Ep 43: Think Like a Customer with Josh Mitchell

Before Josh Mitchell joined Dan Cummins Chevrolet in Paris, Kentucky he was looking to challenge himself in his career. Car sales seemed like “sales on steroids,” so he decided to give it a shot.

After just three months Josh was moved from the sales floor to Internet Sales. Since starting nearly six years ago, dealership sales output has grown by five times. He attributes this growth in part to the culture instilled by the dealership owner who communicates and empowers the managers who do the same for their employees.

Currently, Josh manages a BDC of ten employees who cultivate internet leads and turn them over to sales when they schedule an appointment.

Josh is a hands on manager who would prefer to hire individuals with no dealership sales experience and train them himself, rather than hire a “hot shot,” with prior experience. He finds excellent candidates in unexpected places like the food service industry.
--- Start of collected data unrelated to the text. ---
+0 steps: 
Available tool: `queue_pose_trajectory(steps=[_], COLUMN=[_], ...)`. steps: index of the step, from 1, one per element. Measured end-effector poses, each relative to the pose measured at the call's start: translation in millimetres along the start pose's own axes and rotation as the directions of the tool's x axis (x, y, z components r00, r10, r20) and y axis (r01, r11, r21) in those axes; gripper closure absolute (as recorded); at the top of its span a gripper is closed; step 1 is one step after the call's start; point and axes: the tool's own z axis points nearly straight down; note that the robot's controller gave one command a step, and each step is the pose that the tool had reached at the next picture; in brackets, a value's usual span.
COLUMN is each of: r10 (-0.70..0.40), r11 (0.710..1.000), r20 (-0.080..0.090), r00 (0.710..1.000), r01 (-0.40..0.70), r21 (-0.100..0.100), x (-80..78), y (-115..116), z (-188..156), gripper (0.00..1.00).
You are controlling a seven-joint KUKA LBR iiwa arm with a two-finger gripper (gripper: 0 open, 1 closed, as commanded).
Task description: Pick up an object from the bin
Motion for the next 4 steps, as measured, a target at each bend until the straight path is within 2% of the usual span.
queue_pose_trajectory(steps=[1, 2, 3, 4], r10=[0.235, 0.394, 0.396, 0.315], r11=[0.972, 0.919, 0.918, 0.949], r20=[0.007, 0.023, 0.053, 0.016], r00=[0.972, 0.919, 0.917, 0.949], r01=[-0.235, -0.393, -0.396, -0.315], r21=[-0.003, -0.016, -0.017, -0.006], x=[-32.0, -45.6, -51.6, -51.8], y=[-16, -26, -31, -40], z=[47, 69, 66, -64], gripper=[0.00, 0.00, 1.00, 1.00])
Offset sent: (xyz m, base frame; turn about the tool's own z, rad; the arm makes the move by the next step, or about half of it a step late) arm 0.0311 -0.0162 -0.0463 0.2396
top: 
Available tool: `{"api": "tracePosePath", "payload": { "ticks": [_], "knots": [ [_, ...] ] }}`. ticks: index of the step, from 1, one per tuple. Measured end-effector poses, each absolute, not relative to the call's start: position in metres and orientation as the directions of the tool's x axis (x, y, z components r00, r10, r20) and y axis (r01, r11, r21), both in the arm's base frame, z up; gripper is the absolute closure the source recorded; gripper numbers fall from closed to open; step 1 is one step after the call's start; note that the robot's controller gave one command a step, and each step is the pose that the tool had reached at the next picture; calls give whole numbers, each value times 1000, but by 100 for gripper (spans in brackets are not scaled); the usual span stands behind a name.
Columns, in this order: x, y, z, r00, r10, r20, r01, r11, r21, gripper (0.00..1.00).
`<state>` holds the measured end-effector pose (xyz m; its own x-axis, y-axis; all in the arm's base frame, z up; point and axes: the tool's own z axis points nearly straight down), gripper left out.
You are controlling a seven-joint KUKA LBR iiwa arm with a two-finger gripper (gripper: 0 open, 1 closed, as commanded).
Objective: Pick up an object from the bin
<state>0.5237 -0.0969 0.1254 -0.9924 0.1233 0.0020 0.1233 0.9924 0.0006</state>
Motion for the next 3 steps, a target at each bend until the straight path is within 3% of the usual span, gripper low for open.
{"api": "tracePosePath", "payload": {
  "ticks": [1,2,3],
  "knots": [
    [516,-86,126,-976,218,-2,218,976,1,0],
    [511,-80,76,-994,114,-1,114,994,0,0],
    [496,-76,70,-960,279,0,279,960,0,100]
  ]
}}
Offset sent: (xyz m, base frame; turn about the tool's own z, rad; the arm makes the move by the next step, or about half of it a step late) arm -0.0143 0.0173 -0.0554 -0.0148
Josh sits down with each of his employees for monthly five minute meetings in order to understand what motivates each individual specifically. He also discusses their career goals so that he help develop their skill set.

Josh has experienced some challenges running a BDC. Everything moves faster in online sales, compared to traditional showroom sales. The importance of a prompt response to a prospective lead cannot be understated. If virtual shoppers aren’t engaged quickly, they will move on to another dealer who will respond quickly. Josh discusses the challenge of having a virtual shopper that isn’t served fast enough by dealership personnel who are used to working with customers in person. Josh says the best way to remedy this is to look into your process and try to address the pain points. He also recommends trying to think like the customer. Be sure to treat the virtual customer the same as you would an in person customer.

Allowing his employees to manage themselves when he is out of the office is something Josh struggled with. But once he realized that everyone has a stake in the business, he found that much needed time away from the office was possible.

Some final thoughts that Josh offers to management are: Be humble and understand that nothing is guaranteed. You’re in it for the long game, so just because you had a great month last month doesn’t guarantee anything next month.



  • The value of the five minute meeting and what topics to cover during meetings.
  • Where to find talented people eager to work in sales.
  • Why internet customers are just as important as customers inside the store and must be handled with the same urgency.
  • Why you should be playing the long game, because nothing is guaranteed.